Housing Starts Rise 2.2 Percent in April But From Steep Negative Revisions to March

Housing starts, permits, completions from the BLS, chart by Mish

Today the Census Department released the New Residential Construction Report for April 2023.

Revision Notice

With this release, unadjusted estimates of housing units authorized by building permits for January through December 2022 have been revised. Also, seasonally adjusted estimates of housing units authorized by building permits have been revised back to January 2017, and seasonally adjusted estimates of housing units authorized but not started, started, under construction, and completed have been revised back to January 2018. All revised estimates are available on our website. 

Building Permits 

  • Privately‐owned housing units authorized by building permits in April were at a seasonally adjusted annual rate of 1,416,000. This is 1.5 percent below the revised March rate of 1,437,000 and is 21.1 percent below the April 2022 rate of 1,795,000.
  • Single‐family authorizations in April were at a rate of 855,000; this is 3.1 percent above the revised March figure of 829,000. 
  • Authorizations of units in buildings with five units or more were at a rate of 502,000 in April. 

Housing Starts

  • Privately‐owned housing starts in April were at a seasonally adjusted annual rate of 1,401,000. This is 2.2 percent (±11.9 percent) above the revised March estimate of 1,371,000, but is 22.3 percent (±8.7 percent) below the April 2022 rate of 1,803,000.
  •  Single‐family housing starts in April were at a rate of 846,000; this is 1.6 percent (±12.3 percent) above the revised March figure of 833,000. 
  • The April rate for units in buildings with five units or more was 542,000. 

Housing Completions 

  • Privately‐owned housing completions in April were at a seasonally adjusted annual rate of 1,375,000. This is 10.4 percent (±9.9 percent) below the revised March estimate of 1,534,000, but is 1.0 percent (±16.4 percent) above the April 2022 rate of 1,361,000. 
  • Single‐family housing completions in April were at a rate of 971,000; this is 6.5 percent (±11.0 percent) below the revised March rate of 1,039,000. 
  • The April rate for units in buildings with five units or more was 400,000. 

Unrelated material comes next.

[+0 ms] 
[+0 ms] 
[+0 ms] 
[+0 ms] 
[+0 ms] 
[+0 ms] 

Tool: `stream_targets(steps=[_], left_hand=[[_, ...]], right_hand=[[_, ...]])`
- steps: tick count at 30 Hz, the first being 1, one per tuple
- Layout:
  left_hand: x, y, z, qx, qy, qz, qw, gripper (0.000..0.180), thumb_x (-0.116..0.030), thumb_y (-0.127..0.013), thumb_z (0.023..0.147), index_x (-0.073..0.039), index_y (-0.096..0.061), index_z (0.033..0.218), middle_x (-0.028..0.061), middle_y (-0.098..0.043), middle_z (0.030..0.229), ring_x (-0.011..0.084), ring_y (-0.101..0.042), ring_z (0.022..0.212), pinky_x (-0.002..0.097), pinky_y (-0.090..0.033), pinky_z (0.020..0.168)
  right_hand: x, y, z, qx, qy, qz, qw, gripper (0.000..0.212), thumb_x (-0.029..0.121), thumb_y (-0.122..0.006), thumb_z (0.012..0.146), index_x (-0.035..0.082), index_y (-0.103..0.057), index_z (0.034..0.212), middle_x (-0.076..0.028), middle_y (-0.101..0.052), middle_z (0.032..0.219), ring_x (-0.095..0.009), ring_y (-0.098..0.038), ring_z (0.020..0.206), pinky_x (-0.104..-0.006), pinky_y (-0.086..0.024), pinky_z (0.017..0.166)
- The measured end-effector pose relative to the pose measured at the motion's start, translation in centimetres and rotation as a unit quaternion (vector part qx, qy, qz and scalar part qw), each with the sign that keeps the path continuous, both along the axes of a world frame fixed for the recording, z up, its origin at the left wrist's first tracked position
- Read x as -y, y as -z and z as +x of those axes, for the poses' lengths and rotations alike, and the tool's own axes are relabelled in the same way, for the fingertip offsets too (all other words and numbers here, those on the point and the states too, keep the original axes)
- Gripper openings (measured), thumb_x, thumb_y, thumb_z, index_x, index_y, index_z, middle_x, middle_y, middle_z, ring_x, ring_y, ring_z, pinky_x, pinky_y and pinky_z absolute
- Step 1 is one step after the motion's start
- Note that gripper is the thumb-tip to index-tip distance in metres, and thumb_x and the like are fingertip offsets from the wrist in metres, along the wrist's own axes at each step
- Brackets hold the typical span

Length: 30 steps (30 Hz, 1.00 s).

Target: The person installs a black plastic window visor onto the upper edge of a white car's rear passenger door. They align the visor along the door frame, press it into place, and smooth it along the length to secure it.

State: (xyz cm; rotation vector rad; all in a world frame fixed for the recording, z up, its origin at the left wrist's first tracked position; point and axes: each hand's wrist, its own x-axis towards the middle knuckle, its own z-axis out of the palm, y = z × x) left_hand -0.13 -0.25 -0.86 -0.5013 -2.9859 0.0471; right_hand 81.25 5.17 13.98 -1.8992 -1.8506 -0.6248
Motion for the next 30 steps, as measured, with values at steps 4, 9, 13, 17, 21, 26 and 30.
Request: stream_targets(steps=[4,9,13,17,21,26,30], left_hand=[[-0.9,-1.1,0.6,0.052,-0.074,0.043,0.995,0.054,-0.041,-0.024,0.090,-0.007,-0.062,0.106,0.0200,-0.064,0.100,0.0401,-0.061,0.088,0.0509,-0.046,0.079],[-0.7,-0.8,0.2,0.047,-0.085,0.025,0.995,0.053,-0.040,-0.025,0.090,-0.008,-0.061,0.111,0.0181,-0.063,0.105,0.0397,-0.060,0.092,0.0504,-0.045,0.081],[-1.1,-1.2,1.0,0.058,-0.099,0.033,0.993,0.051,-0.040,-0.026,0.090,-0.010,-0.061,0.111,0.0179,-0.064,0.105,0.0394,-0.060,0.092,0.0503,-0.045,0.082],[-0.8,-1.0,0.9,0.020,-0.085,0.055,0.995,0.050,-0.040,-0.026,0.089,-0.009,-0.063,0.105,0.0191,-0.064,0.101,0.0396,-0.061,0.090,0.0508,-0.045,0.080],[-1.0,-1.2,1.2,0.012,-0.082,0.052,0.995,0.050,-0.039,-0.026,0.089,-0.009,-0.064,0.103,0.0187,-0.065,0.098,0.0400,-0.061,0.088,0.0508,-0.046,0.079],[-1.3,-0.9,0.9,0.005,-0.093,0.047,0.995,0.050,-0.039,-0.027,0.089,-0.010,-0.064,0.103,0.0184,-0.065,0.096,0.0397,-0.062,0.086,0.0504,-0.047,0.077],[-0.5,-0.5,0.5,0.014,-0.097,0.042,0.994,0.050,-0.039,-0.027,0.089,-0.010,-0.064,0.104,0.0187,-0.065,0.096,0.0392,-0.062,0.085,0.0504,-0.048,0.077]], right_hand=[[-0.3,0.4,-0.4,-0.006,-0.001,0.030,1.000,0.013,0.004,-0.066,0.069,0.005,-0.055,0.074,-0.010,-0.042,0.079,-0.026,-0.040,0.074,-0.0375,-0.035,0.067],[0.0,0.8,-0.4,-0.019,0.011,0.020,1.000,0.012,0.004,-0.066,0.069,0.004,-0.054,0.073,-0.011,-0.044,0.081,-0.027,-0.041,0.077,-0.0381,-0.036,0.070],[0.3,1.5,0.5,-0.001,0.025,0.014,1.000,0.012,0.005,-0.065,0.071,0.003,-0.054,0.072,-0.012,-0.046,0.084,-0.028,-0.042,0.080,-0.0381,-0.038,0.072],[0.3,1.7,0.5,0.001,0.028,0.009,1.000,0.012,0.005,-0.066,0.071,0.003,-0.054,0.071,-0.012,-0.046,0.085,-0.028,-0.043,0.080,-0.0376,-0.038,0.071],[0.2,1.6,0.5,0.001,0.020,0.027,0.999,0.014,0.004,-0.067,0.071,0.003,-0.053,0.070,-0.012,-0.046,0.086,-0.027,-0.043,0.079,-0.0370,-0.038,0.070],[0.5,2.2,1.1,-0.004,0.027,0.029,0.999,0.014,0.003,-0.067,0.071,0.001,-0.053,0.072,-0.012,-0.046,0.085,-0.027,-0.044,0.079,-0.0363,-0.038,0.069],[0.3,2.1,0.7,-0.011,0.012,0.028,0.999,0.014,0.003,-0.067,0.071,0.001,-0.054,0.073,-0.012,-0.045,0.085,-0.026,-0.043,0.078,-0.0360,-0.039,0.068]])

Note the margins of error in these stats. And they are needed.

For example the Census Department revised starts in March from 1.420 million to 1.371 million, a negative revision of 3.5 percent. This is how we arrive at a reported rise 2.2 percent in April.

History suggests the April rise will be revised away in May. I did not take a dive into the published revisions all the way back to 2017. 

Housing Starts Single Family vs Multi-Family 

Housing starts from the BLS, chart by Mish

Of the 1.401 million seasonally-adjusted, annualized starts, 846,000 were single-family and 555,000 multi-family. 

The actual number of starts in April was 127,000 not 1.401 million. 

Unadjusted Numbers

Housing starts, permits, completions from the BLS, chart by Mish

Tough Comparisons and Looking Ahead

Housing starts are 22.3 percent below the level of a year ago. This stems form the fact that April of 2022 was the top with 164,000 unadjusted starts.

Next month, the comparison will be much easier. So look for a reported improvement in the year-over-year starts.

Looking Back

Last month, I reported “Housing starts and permits dipped a little lower in March. Starts beat expectations but February revised lower.”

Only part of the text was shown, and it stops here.